Efcore: Cosmos: Optimize `Find` by querying by 'id'

Created on 21 Aug 2019  路  14Comments  路  Source: dotnet/efcore

Use ReadItem
Include the partition key if present

area-cosmos area-perf area-query closed-fixed type-enhancement

Most helpful comment

It's up to the user to provide the correct value generator, we'd just use whatever is configured on id. And if it has no value generator, then we'll fall back to the slow query

Ahh yes, using PropertyBuilder.HasValueGenerator Method.

All 14 comments

Depends on https://github.com/aspnet/EntityFrameworkCore/issues/7391 to make the general case work, but before that is done that we can at least handle the case when the PK is id and the partition key if present.

@1iveowl The other option I mentioned in the comment above is to just handle the simple case where the PK consists of id and the partition key, so the user would be calling Find(partitionKey, id) or Find(id, partitionKey) depending on how they鈥檝e configured it.
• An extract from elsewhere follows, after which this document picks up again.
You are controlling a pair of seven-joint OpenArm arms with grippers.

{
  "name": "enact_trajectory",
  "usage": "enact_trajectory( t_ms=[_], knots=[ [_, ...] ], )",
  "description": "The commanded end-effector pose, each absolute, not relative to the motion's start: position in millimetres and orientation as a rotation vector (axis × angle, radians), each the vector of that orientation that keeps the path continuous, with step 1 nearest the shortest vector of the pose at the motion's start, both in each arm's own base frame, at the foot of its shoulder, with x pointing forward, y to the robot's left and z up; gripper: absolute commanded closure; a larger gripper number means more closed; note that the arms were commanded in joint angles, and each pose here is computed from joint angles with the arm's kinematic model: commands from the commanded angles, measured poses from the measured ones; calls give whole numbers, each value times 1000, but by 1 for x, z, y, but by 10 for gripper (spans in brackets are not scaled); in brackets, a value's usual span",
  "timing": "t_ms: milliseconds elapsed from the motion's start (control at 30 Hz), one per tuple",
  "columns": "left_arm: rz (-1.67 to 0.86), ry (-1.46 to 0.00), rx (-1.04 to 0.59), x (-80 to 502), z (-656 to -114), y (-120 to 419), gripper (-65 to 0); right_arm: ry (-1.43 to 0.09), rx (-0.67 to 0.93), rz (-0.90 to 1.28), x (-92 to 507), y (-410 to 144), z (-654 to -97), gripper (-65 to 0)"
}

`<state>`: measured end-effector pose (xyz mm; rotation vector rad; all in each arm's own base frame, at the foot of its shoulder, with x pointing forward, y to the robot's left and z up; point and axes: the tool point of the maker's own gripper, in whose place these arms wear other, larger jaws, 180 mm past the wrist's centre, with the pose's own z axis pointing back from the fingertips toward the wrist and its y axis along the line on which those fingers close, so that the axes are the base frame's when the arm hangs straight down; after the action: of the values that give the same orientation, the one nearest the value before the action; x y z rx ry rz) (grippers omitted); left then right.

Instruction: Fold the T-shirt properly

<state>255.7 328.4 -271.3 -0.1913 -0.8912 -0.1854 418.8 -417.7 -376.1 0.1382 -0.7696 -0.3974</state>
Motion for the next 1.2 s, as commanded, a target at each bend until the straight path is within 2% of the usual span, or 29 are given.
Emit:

The next step up from this would be handling PKs that include the partition key, but don鈥檛 include the id directly. In those cases we usually can calculated the id value using the value generator configured on it, which by default is IdValueGenerator

The above can be accomplished by detecting the query pattern generated by EntityFinder and instead of translating the query based on SelectExpression you'd need to create something like ReadItemExpression. Thinking about this it's actually a much more difficult change than I originally assumed.

@smitpatel for thoughts or advice

@1iveowl If the above doesn't fit in the time you can dedicate for this creating the extension you've proposed - DbSet<>. FindWithPartitionKeyAsync(partitionKey, primaryKey) would also be an acceptable temporary solution. For the implementation you can create a class derived from EntityFinder that would handle this.

ShapedQueryExpression does allow having an expression different than SelectExpression. It may require some conditional code in ShapedQueryCompilingExpressionVisitor. Or we can factor it differently to call shaper specific part outside of query pipeline. It would be a difficult change. Shaper compiler on cosmos is more complicated than core.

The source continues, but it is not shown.